As for the outlook, Arbitrum is largely a hedged bet on the future of Ethereum. As a Layer 2 token, Arbitrum essentially sits on top of the Ethereum blockchain. Therefore, if you have confidence in the growth prospects of Ethereum, you should have confidence in the growth prospects of Arbitrum. At some point, Ethereum may not need Layer 2 scaling solutions like Arbitrum. But until Ethereum reaches its long-promised goal of 100,000 transactions per second, there is still a need for Arbitrum.

Growth prospects

Arbitrum already ranks #4 in total value locked (TVL), one of the most important blockchain metrics used to evaluate how much activity is actually happening on a blockchain. In fact, Arbitrum has already surpassed its Tier 2 peers in this regard. While Arbitrum now accounts for 4.48% of all TVL, Polygon can only claim a share of 2.15%. Optimism is even lower, at 1.85%. Even Ethereum rivals such as Solana (SUN 117.24%) and Avalanche (AVAX 58.45%) has lower TVL measurements than Arbitrum.

Investor at desk pointing to chart on screen.

Image source: Getty Images.

Although it might be tempting to say that Arbitrum was overhyped, the numbers speak for themselves. Developers obviously trust Arbitrum and use it for new blockchain projects. During the first week of trading, Arbitrum’s TVL rose by 20%.

A crowded field

While the long-term growth proposition for Arbitrum is attractive, the big thing to watch out for is that the Layer 2 field is becoming more and more crowded. After The Merge, Ethereum still needs help to get rid of congestion on the blockchain and settle transactions faster and cheaper. One of the biggest misconceptions about The Merge was that transaction speeds on Ethereum would increase dramatically. As a result, new Tier 2 competitors are continually entering the ring. That may be good news for Ethereum, but it could hurt future market share projections for any Layer 2 solution.

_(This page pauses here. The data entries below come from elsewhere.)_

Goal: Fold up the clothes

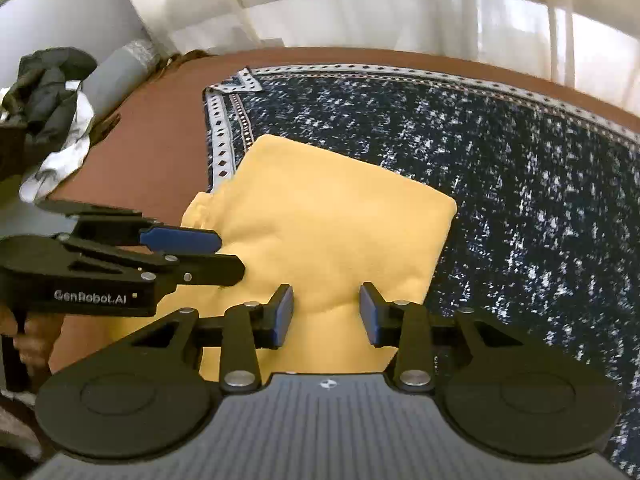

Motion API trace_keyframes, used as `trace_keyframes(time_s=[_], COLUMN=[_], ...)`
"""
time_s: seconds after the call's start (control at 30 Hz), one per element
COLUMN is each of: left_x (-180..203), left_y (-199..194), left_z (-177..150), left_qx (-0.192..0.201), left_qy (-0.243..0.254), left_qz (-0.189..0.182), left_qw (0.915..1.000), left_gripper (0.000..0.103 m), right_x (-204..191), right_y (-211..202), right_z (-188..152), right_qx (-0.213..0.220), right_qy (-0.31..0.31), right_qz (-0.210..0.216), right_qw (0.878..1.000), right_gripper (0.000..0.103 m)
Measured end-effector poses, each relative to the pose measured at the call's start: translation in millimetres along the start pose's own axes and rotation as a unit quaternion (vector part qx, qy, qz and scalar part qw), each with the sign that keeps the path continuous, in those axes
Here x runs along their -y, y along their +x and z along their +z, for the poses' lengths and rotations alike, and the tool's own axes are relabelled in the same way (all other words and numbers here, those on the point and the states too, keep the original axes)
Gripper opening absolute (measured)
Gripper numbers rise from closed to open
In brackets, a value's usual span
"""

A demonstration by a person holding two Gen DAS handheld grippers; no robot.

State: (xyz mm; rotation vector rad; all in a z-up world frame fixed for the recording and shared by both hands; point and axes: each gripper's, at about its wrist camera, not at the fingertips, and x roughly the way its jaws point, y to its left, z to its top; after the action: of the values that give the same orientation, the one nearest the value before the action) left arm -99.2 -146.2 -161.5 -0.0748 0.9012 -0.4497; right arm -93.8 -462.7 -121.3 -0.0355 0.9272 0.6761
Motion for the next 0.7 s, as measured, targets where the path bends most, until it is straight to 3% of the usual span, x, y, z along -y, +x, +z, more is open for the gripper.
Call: trace_keyframes(time_s=[0.17, 0.33, 0.47, 0.6, 0.7], left_x=[5.0, 11.1, 6.2, -16.3, -36.2], left_y=[-27.4, -22.6, -32.4, -45.9, -28.9], left_z=[-19.2, -39.6, -26.0, -12.7, -7.8], left_qx=[0.001, 0.001, 0.006, 0.048, 0.021], left_qy=[-0.008, -0.004, -0.024, -0.085, -0.128], left_qz=[-0.001, 0.009, 0.003, 0.021, 0.021], left_qw=[1.0000, 1.0000, 0.9997, 0.9950, 0.9913], left_gripper=[0.058, 0.058, 0.059, 0.069, 0.069], right_x=[-16.9, -26.0, -19.4, 1.6, 27.0], right_y=[-37.8, -36.6, -32.4, -54.9, -57.1], right_z=[-9.3, -38.4, -42.3, -28.2, -22.4], right_qx=[0.018, -0.014, -0.018, 0.024, 0.039], right_qy=[-0.031, -0.031, -0.004, 0.060, 0.136], right_qz=[0.007, 0.007, 0.013, 0.029, 0.044], right_qw=[0.999, 0.999, 1.000, 0.998, 0.989], right_gripper=[0.043, 0.044, 0.046, 0.054, 0.057])
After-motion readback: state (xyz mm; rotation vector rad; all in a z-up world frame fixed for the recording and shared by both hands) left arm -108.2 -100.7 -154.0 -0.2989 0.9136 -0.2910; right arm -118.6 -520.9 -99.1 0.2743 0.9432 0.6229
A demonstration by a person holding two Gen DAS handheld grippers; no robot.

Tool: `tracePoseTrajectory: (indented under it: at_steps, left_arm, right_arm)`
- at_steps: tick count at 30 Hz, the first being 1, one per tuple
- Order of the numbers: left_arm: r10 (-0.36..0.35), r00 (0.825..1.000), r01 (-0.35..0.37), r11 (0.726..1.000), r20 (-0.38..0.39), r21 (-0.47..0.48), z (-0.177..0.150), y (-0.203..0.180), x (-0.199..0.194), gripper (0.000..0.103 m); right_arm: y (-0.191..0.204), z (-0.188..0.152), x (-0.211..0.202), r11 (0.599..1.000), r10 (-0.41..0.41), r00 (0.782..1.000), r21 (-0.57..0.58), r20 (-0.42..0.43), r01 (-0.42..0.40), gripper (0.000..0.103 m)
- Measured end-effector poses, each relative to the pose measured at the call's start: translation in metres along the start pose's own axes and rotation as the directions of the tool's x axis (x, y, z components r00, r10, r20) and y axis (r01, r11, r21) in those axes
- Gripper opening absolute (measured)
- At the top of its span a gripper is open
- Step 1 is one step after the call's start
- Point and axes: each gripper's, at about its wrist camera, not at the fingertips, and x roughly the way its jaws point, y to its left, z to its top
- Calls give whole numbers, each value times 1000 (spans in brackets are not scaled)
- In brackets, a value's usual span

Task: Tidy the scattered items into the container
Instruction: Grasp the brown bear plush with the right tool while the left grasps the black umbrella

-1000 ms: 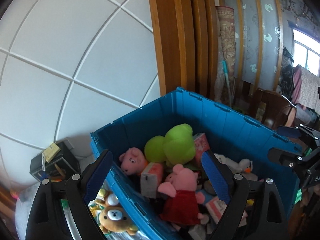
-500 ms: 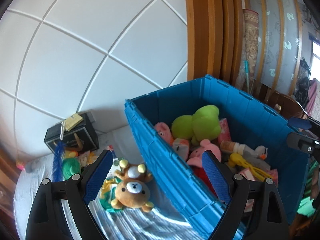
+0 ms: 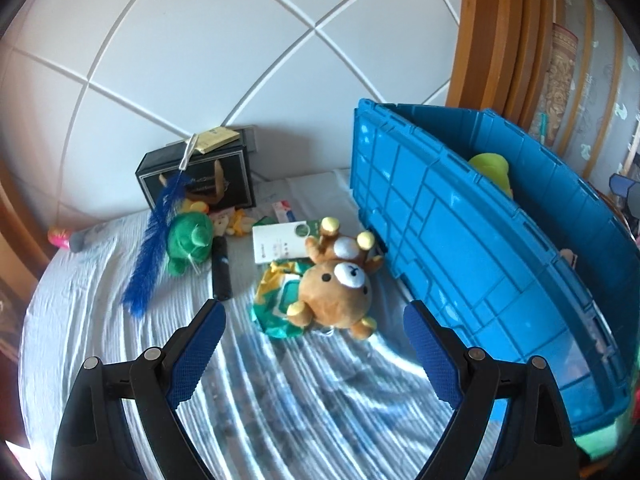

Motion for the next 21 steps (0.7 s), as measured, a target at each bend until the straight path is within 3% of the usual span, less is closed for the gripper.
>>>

Investors are recognizing the importance of these Layer 2 scaling solutions for Ethereum, so their prices are skyrocketing this year. Polygon is up nearly 50% for the year, while Optimism is up 140%.

Early performance issues

Theoretically, Arbitrum, as the newest Layer 2 competitor, should also skyrocket in value. So it is a little worrying that the price of Arbitrum is only $1.20, which is almost 90% below the all-time high of $11.80, which it set in the first hours of trading. If you look at a chart for Arbitrum, it’s easy to see what happened: The price immediately fell off a cliff as everyone who had sold Arbitrum tokens as fast as they could to lock in profits. Since plunging on its first day of trading, Aribitrum has initially traded sideways in the $1.20 to $1.40 range.

To make a stock investing analogy, it would be much like if stocks in a heavily hyped initial public offering (IPO) plunged right out of the gate as insiders dumped everything they owned. For that reason, there are specific IPO lock-up periods to avoid immediate mass selling. However, in the crypto world, lock-up periods are optional and not mandatory. Still, some analysts point to similar experiences with tokens like Polygon as evidence that a price reversal could come sooner rather than later for Arbitrum.

Should you buy Arbitrum?

Right now there is an interesting situation in the Layer 2 market. There are several high profile Layer 2 tokens (Polygon, Arbitrum and Immutable) trade between $1.15 and $1.25. Optimism is an outlier here, trading at around $2.20. All of them do pretty much the same thing — help Ethereum run more efficiently — and their prices seem to have converged in the same range.

If you have to pick winners and losers in this crowded field, it might be easier to invest in Ethereum, which is the base layer blockchain responsible for all this growth. While I’m impressed with all the traction that Arbitrum has made in the Layer 2 market, I’m very struck by how the token traded right out of the gate. When it comes to a crypto that I can buy and hold for the long term, my preference is still Ethereum.